バイパスに関する主な問題と対策は次の通りです。
- ストーマや新膀胱の漏れ・狭窄
対策:定期的な観察、拡張、必要に応じた手術修正。 - 尿路感染症(UTI)リスクの増大
対策:予防的な衛生管理、感染時の迅速な治療、十分な水分摂取。 - 代謝性合併症(電解質異常、ビタミンB12欠乏)
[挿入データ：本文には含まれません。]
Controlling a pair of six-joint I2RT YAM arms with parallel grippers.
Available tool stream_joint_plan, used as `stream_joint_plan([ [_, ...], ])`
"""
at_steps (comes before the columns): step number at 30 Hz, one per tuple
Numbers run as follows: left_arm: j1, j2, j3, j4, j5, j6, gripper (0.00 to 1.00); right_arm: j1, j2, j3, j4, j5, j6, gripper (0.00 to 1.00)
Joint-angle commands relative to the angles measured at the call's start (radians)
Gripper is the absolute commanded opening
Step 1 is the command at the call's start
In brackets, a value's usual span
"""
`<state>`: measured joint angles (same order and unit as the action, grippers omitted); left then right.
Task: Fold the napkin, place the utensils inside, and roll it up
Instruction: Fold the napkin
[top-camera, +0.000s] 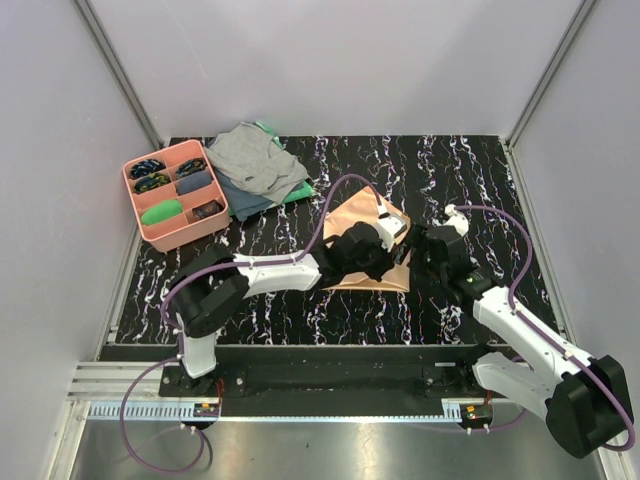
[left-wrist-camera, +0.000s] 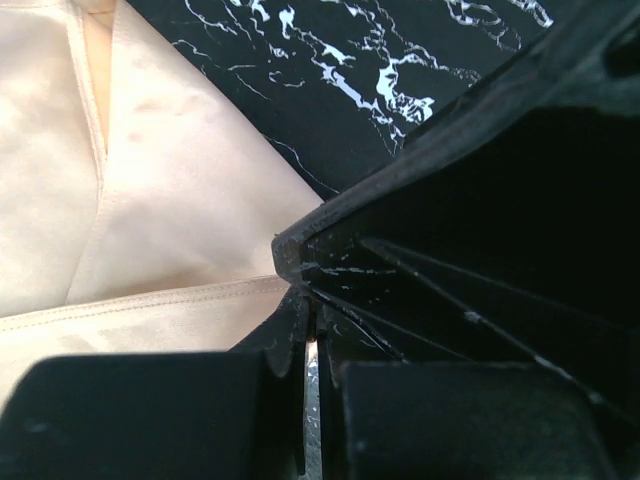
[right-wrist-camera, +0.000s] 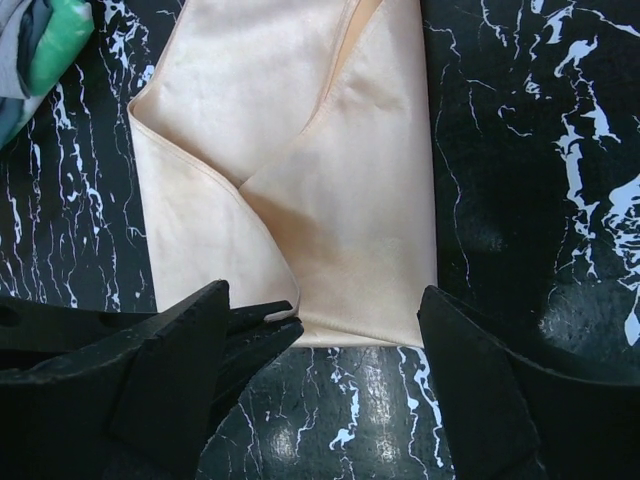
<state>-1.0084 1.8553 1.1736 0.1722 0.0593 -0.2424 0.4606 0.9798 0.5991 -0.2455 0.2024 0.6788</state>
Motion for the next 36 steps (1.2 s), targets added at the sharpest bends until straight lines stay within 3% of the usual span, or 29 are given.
stream_joint_plan([
  [1, -0.013, 0.027, 0.061, 0.030, 0.040, 0.054, 0.00, -0.005, -0.032, -0.013, 0.006, 0.037, 0.024, 0.85],
  [15, -0.050, 0.093, 0.110, 0.033, 0.063, 0.098, 0.00, -0.005, 0.026, -0.002, -0.084, 0.175, 0.102, 0.85],
  [29, -0.064, 0.157, 0.158, 0.015, 0.083, 0.058, 0.00, -0.005, 0.069, 0.008, -0.120, 0.213, 0.128, 0.86],
  [30, -0.064, 0.154, 0.156, 0.010, 0.085, 0.055, 0.17, -0.005, 0.072, 0.007, -0.121, 0.216, 0.128, 0.86],
  [32, -0.064, 0.136, 0.149, 0.007, 0.082, 0.043, 0.35, -0.005, 0.079, 0.010, -0.127, 0.219, 0.134, 0.86],
  [33, -0.064, 0.127, 0.137, 0.007, 0.082, 0.040, 0.51, -0.005, 0.079, 0.013, -0.130, 0.219, 0.136, 0.86],
  [34, -0.064, 0.117, 0.126, 0.015, 0.080, 0.026, 0.61, -0.005, 0.077, 0.016, -0.133, 0.218, 0.137, 0.86],
  [36, -0.064, 0.082, 0.101, 0.019, 0.083, 0.020, 0.69, -0.007, 0.073, 0.025, -0.141, 0.218, 0.139, 0.87],
])
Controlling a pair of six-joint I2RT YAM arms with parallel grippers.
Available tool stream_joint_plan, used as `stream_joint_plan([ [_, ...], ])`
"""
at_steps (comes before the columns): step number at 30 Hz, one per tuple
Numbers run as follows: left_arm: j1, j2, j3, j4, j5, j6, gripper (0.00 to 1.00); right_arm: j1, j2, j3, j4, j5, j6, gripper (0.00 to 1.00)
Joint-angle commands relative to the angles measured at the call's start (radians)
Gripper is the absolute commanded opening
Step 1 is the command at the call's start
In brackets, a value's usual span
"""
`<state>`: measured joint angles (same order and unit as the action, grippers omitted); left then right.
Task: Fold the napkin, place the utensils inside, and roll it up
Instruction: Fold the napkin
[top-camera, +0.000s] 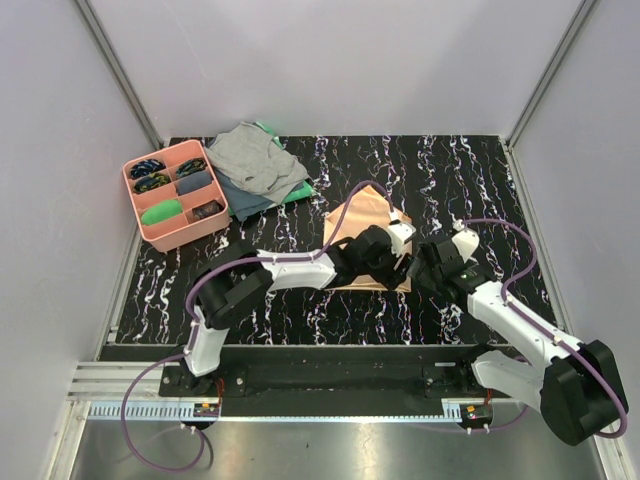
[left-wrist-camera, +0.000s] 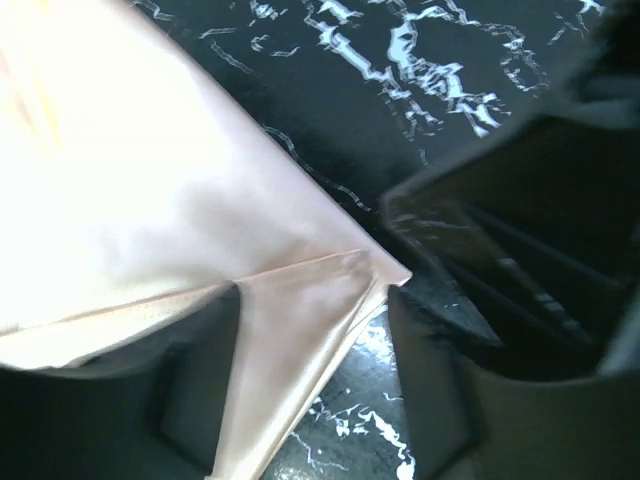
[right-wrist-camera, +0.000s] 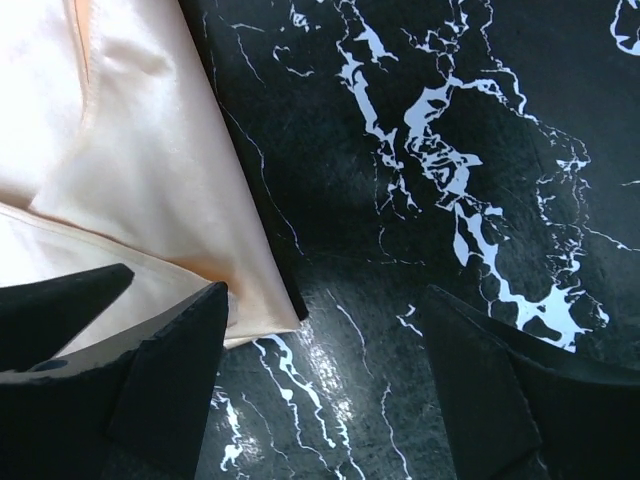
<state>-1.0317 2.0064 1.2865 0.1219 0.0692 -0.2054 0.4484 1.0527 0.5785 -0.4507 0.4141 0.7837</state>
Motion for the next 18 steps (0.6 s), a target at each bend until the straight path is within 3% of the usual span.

対策:血液検査によるモニタリング、食事調整、必要に応じたサプリメント。
性機能への影響
手術に伴う神経損傷などで、男女ともに性機能に変化が生じます。
男性
勃起不全が頻繁に起こります。
対策:薬物療法、陰茎インプラント、真空補助装置など。
女性
膣の潤滑低下、短縮、性欲減退がみられます。
対策:ホルモン補充、潤滑剤使用、骨盤底筋トレーニング。
腸機能障害
骨盤解剖の変化により、腸の動きが乱れます。
- 下痢・便秘
対策:食事の見直し、薬物療法、生活習慣の改善。 - 排便失禁
対策:骨盤底筋エクササイズ、バイオフィードバック、必要に応じた手術。
リンパ浮腫
手術でリンパ節が除去されると、脚や腹部にむくみが出やすくなります。
対策:圧迫衣、患部の挙上、適度な運動、リンパドレナージュ。
心理的影響
大手術後の身体機能変化は精神的負担を伴います。
対策:医療スタッフやカウンセラーへの相談、患者会への参加、ストレス軽減法の実践。
根治的膀胱切除を受けた方は、術後の問題を早期に把握し、医療チームと密に連携することが回復の鍵です。定期的なフォローアップとオープンなコミュニケーションで、長期的な合併症の予防・管理を目指しましょう。